**WHAT IS BEING ASKED**
With the line containing "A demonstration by" as the final line, restate exactly every line of the data below from the first one onward, and copy no pictures.
------------------------------------------------------------------------
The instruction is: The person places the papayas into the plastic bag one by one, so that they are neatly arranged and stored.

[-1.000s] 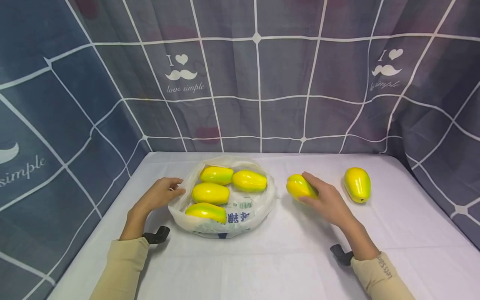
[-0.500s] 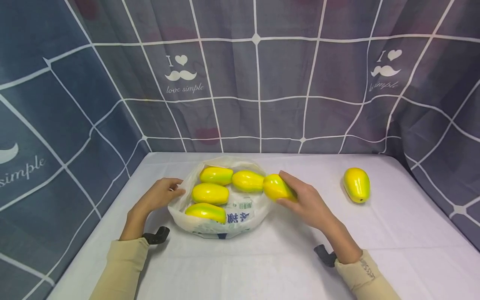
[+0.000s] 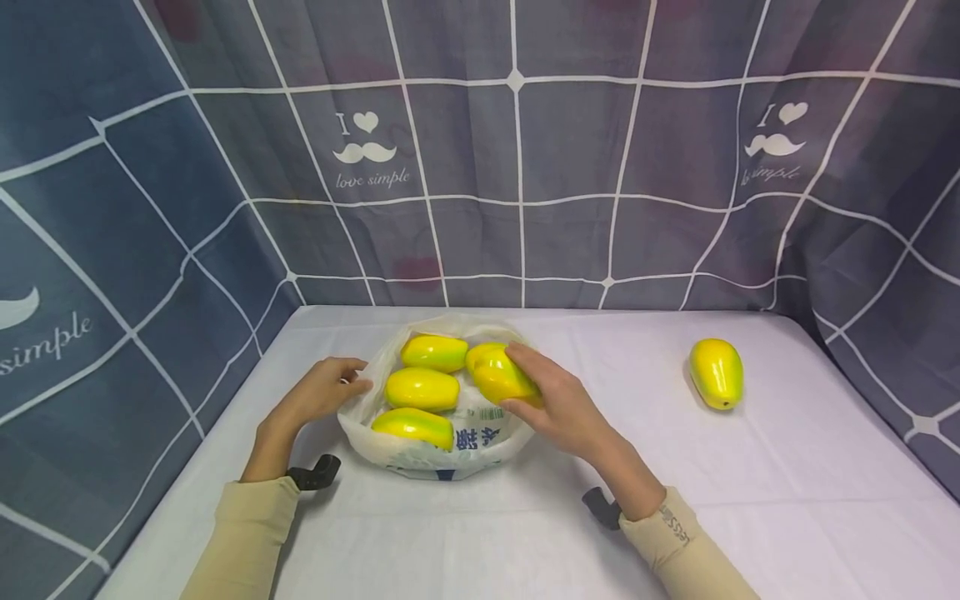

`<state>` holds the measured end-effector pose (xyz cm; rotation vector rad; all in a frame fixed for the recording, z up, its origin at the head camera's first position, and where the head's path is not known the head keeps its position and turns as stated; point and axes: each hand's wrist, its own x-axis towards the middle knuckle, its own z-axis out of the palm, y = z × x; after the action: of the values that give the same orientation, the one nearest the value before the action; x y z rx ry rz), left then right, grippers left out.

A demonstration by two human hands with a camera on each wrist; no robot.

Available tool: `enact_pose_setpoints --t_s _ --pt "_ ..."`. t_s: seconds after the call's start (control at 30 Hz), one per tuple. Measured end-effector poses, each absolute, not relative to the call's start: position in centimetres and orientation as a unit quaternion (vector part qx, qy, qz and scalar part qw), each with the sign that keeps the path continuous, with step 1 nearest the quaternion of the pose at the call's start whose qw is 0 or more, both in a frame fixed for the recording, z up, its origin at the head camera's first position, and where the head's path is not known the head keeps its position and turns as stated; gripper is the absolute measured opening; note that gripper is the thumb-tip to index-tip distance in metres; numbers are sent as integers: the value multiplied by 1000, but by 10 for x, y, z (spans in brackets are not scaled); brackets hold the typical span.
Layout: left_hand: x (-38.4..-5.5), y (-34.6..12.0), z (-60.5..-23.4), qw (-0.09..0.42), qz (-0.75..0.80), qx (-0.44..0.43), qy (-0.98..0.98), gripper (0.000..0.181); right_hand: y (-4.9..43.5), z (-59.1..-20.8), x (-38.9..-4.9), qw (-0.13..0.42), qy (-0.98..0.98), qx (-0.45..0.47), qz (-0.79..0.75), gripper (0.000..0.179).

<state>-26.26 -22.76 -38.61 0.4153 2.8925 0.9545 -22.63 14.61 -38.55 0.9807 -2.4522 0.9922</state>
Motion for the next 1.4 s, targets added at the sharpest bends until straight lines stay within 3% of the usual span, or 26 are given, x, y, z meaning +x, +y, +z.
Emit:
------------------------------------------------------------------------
**TASK ANSWER**
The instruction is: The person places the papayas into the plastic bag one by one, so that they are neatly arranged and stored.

[-1.000s] 
[-0.500s] 
[+0.000s] 

`<state>` holds the measured end-effector pose (xyz cm; rotation vector rad; all in a frame fixed for the recording, z up, its origin at the head camera's first position, and where the head's path is not known the head keeps its position and turns as stated; point and axes: each hand's wrist, its own x-axis towards the middle knuckle, its own z-axis out of the palm, y = z × x; after the action: of the values that give the same orientation, the one nearest the value before the action; x y z rx ry rz), left then right, grippers left out.

A demonstration by two human hands with a camera on each wrist; no robot.

The answer has been given, and the exercise is done.